_PROBLEM TO SOLVE_
Print the whole listing exactly as it appears, but skip the pictures.
======== DATASET EXCERPTS
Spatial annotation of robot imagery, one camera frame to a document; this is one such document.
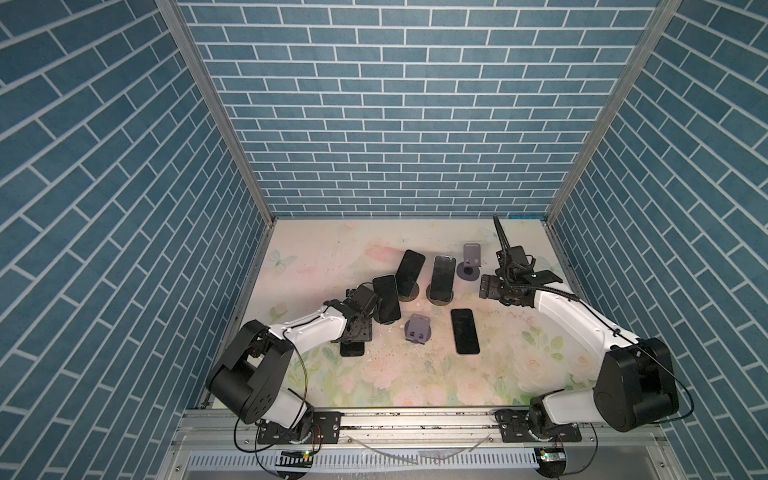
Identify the grey metal phone stand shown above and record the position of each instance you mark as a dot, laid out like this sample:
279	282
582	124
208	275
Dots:
470	266

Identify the black phone stand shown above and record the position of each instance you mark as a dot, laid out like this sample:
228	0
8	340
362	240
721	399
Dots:
385	287
352	349

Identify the black phone front stand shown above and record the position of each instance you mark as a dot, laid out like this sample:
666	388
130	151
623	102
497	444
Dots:
352	349

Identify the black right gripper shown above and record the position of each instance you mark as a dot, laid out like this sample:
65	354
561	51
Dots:
491	288

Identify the black phone pink case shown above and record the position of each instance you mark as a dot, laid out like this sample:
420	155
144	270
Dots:
464	331

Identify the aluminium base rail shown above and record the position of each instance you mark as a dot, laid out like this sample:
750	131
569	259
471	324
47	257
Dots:
414	443

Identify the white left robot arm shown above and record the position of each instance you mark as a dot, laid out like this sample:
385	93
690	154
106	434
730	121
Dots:
248	376

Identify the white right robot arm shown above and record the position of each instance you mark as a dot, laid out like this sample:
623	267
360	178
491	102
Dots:
635	383

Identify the aluminium corner post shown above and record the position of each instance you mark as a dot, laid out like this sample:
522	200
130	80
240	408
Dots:
657	24
181	34

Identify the aluminium corner post right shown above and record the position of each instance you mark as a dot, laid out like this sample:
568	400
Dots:
657	24

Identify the black phone back middle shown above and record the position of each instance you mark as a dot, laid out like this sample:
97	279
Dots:
407	275

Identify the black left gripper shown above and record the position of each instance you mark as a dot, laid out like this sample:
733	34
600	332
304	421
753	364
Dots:
367	332

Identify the aluminium corner post left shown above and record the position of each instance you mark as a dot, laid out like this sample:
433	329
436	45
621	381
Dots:
181	34

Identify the grey phone stand front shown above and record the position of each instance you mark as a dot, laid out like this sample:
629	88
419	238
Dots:
417	329

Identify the black phone back right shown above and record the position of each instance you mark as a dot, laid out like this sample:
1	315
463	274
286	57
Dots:
440	289
================
_TASK RESULT_
Spatial annotation of robot imagery, one camera frame to a document; this is one such document.
Identify the grey metal phone stand shown above and record the position of each instance you mark as a dot, laid out like this sample:
279	282
582	124
208	275
Dots:
470	266

Identify the black phone stand shown above and record the position of each instance you mark as a dot, laid out like this sample:
228	0
8	340
362	240
721	399
Dots:
385	287
352	349

Identify the black phone front stand shown above and record the position of each instance you mark as a dot, laid out like this sample:
666	388
130	151
623	102
497	444
Dots:
352	349

Identify the black right gripper shown above and record the position of each instance you mark as a dot, laid out like this sample:
65	354
561	51
Dots:
491	288

Identify the black phone pink case shown above and record the position of each instance you mark as a dot, laid out like this sample:
420	155
144	270
Dots:
464	331

Identify the aluminium base rail shown above and record the position of each instance you mark as a dot, laid out like this sample:
750	131
569	259
471	324
47	257
Dots:
414	443

Identify the white left robot arm shown above and record the position of each instance you mark as a dot, laid out like this sample:
385	93
690	154
106	434
730	121
Dots:
248	376

Identify the white right robot arm shown above and record the position of each instance you mark as a dot, laid out like this sample:
623	267
360	178
491	102
Dots:
635	383

Identify the aluminium corner post shown above and record the position of each instance you mark as a dot, laid out like this sample:
522	200
130	80
240	408
Dots:
657	24
181	34

Identify the aluminium corner post right shown above and record the position of each instance you mark as a dot, laid out like this sample:
568	400
Dots:
657	24

Identify the black phone back middle shown above and record the position of each instance you mark as a dot, laid out like this sample:
97	279
Dots:
407	275

Identify the black left gripper shown above and record the position of each instance you mark as a dot, laid out like this sample:
733	34
600	332
304	421
753	364
Dots:
367	332

Identify the aluminium corner post left shown above and record the position of each instance you mark as a dot, laid out like this sample:
433	329
436	45
621	381
Dots:
181	34

Identify the grey phone stand front shown above and record the position of each instance you mark as a dot, laid out like this sample:
629	88
419	238
Dots:
417	329

Identify the black phone back right shown above and record the position of each instance you mark as a dot, laid out like this sample:
1	315
463	274
286	57
Dots:
440	289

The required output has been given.